If this wonderful sword, or at least its mountings, were executed in Germany, either at the time of Otto III or Henry II, the town of Trèves or Ratisbon might either have produced them.

Such applied arts in the Xth and XIth centuries then flourished in Trèves under Archbishop Egbert, 977-993, rendered with a strong Byzantine influence, or at Ratisbon under Abbot Ramvold von Emmerau, 979-1001. If Italy was responsible for the mounting of this sword, either Venice or Monte Casino might have been its birthplace. Works produced there likewise show Byzantine influence, such as is in the designs of foliage and animals conjoined with the leaves on this scabbard. There is the possibility that it was made in Constantinople, and either looted from there or sent as a present by the Empress Theophano to one of the German emperors, afterwards to be presented by them to the Abbess of Essen.

We have given more space to the consideration of the Essen sword than to the other weapons of this time, partly because we appreciate it as the most important of its period extant, and certainly the most complete in all its parts.

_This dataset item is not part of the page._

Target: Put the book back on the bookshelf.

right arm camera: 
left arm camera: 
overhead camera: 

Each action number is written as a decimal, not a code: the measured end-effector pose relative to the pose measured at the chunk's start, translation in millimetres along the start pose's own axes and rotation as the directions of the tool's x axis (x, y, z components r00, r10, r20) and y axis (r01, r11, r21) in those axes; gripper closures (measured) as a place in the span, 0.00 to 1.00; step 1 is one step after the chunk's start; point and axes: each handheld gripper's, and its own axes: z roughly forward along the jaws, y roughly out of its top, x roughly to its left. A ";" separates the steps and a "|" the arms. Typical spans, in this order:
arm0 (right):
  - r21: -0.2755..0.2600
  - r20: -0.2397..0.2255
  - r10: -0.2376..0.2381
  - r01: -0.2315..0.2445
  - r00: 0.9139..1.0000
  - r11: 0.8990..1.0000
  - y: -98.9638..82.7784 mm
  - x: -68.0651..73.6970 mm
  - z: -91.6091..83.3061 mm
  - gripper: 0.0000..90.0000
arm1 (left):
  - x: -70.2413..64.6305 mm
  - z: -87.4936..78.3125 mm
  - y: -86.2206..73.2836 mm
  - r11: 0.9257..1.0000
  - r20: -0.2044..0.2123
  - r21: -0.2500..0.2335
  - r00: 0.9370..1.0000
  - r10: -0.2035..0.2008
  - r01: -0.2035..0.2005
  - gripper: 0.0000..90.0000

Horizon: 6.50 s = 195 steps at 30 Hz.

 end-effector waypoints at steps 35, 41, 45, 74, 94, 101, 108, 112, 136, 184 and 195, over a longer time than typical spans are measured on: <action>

Of the lance or spear of the lower order of soldiery we have already briefly spoken. The long-hafted weapon of the nobility, in fact the gár of the thegn, for all types of war spears were known by that name, we can but divide into two classes, the lance or spear and the javelin. Some finely decorated spear-heads exist, overlaid with typical Norse designs in silver and copper; the most elaborate of these with which we are acquainted are to be seen in the museums of Copenhagen and Bergen. In the British Museum are a few decorated heads, but less rich in appearance, as they chiefly rely on concentric rings of silver and copper around the haft socket for their adornment.

There are heads of a certain type of hafted weapons found occasionally in England, though they are believed to be of foreign type, two of which we illustrate. The use of such spears must have been exclusively for fighting on foot. They closely resemble in construction the spetum of the XVth and XVIth centuries, although the lateral blades or lugs are not so formidably developed, suggesting that these projections were made rather with the idea of catching the blow from a sword or axe than for use as auxiliary blades, for the purpose of wounding.